[Dataset entries]
#####
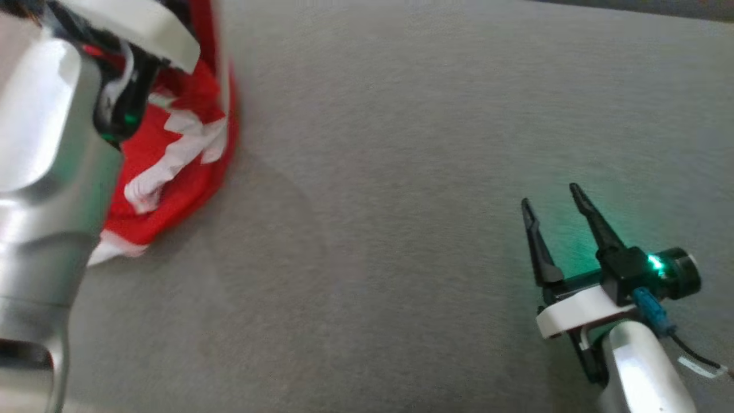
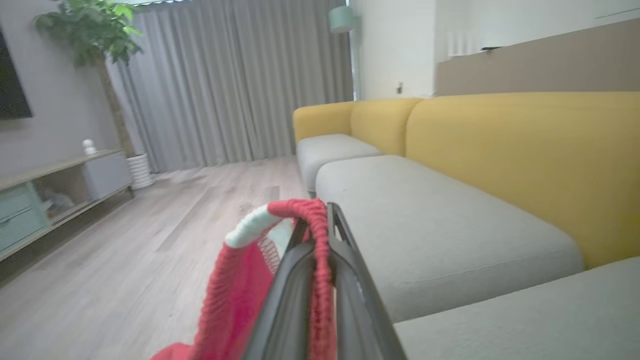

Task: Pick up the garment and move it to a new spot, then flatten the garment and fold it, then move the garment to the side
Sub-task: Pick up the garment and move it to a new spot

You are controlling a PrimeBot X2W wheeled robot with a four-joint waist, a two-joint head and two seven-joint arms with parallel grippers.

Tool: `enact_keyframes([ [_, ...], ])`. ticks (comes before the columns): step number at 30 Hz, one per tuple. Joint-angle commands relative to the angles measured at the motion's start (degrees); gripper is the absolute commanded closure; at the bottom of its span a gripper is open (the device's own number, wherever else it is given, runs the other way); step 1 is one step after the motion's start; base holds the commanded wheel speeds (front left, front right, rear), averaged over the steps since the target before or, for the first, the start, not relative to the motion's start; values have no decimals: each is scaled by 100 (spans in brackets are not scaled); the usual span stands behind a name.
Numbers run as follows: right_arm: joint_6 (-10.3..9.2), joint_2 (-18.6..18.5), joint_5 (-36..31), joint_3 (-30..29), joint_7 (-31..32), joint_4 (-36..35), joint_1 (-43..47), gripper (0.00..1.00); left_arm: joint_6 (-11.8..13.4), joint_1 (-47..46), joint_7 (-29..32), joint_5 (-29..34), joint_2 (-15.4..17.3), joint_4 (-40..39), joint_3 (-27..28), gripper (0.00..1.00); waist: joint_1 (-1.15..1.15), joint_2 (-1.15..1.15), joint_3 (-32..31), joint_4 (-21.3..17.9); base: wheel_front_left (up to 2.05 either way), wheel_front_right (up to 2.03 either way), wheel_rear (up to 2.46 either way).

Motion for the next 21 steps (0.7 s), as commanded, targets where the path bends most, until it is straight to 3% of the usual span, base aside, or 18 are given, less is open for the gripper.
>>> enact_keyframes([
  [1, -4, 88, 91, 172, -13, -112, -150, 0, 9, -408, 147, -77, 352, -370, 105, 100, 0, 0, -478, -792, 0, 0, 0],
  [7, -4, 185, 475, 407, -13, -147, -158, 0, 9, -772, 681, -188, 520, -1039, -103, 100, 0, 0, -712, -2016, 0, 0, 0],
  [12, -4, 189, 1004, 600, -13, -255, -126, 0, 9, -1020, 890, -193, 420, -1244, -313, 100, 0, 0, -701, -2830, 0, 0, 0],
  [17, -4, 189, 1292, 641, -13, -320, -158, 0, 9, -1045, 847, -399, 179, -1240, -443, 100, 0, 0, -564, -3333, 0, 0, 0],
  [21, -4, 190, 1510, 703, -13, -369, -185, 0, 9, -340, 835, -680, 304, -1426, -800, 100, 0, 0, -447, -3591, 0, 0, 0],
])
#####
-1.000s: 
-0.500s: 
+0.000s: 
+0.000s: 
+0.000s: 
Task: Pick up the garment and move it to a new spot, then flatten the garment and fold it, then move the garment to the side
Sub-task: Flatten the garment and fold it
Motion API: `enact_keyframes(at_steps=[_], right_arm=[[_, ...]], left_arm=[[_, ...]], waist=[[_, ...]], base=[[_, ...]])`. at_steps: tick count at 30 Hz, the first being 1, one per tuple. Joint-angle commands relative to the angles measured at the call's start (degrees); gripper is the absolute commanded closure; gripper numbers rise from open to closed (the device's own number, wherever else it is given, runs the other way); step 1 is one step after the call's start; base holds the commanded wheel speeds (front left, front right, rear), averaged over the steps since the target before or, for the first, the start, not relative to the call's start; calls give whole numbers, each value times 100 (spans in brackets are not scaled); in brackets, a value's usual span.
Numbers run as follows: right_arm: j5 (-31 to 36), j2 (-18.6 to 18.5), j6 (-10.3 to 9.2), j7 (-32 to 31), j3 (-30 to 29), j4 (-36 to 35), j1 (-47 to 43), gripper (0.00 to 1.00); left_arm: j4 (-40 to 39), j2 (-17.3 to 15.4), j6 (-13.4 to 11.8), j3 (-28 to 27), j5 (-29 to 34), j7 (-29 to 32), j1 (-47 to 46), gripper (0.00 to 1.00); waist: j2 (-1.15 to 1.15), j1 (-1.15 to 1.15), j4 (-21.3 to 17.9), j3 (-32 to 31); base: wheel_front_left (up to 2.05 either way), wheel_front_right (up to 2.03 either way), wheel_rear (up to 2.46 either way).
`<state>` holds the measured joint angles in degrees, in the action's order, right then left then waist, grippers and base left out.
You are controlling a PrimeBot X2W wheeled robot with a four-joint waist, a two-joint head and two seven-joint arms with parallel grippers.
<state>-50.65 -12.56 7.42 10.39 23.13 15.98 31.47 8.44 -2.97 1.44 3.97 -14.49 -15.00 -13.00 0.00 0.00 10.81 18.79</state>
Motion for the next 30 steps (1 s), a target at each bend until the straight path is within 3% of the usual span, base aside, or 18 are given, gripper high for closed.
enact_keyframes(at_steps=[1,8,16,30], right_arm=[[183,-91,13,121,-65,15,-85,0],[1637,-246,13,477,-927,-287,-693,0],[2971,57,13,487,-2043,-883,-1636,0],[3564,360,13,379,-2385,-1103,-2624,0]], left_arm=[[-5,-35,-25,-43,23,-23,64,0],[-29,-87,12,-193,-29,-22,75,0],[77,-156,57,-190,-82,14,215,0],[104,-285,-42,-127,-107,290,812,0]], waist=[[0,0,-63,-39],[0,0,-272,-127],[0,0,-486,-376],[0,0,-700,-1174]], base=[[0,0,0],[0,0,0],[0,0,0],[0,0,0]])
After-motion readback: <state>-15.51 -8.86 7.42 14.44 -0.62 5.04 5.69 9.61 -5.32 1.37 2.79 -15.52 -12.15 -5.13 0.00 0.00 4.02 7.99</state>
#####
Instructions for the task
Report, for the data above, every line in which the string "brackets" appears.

Exercise solution
Tool: `enact_keyframes([ [_, ...], ])`. ticks (comes before the columns): step number at 30 Hz, one per tuple. Joint-angle commands relative to the angles measured at the motion's start (degrees); gripper is the absolute commanded closure; at the bottom of its span a gripper is open (the device's own number, wherever else it is given, runs the other way); step 1 is one step after the motion's start; base holds the commanded wheel speeds (front left, front right, rear), averaged over the steps since the target before or, for the first, the start, not relative to the motion's start; values have no decimals: each is scaled by 100 (spans in brackets are not scaled); the usual span stands behind a name.
Motion API: `enact_keyframes(at_steps=[_], right_arm=[[_, ...]], left_arm=[[_, ...]], waist=[[_, ...]], base=[[_, ...]])`. at_steps: tick count at 30 Hz, the first being 1, one per tuple. Joint-angle commands relative to the angles measured at the call's start (degrees); gripper is the absolute commanded closure; gripper numbers rise from open to closed (the device's own number, wherever else it is given, runs the other way); step 1 is one step after the call's start; base holds the commanded wheel speeds (front left, front right, rear), averaged over the steps since the target before or, for the first, the start, not relative to the call's start; calls give whole numbers, each value times 100 (spans in brackets are not scaled); in brackets, a value's usual span.

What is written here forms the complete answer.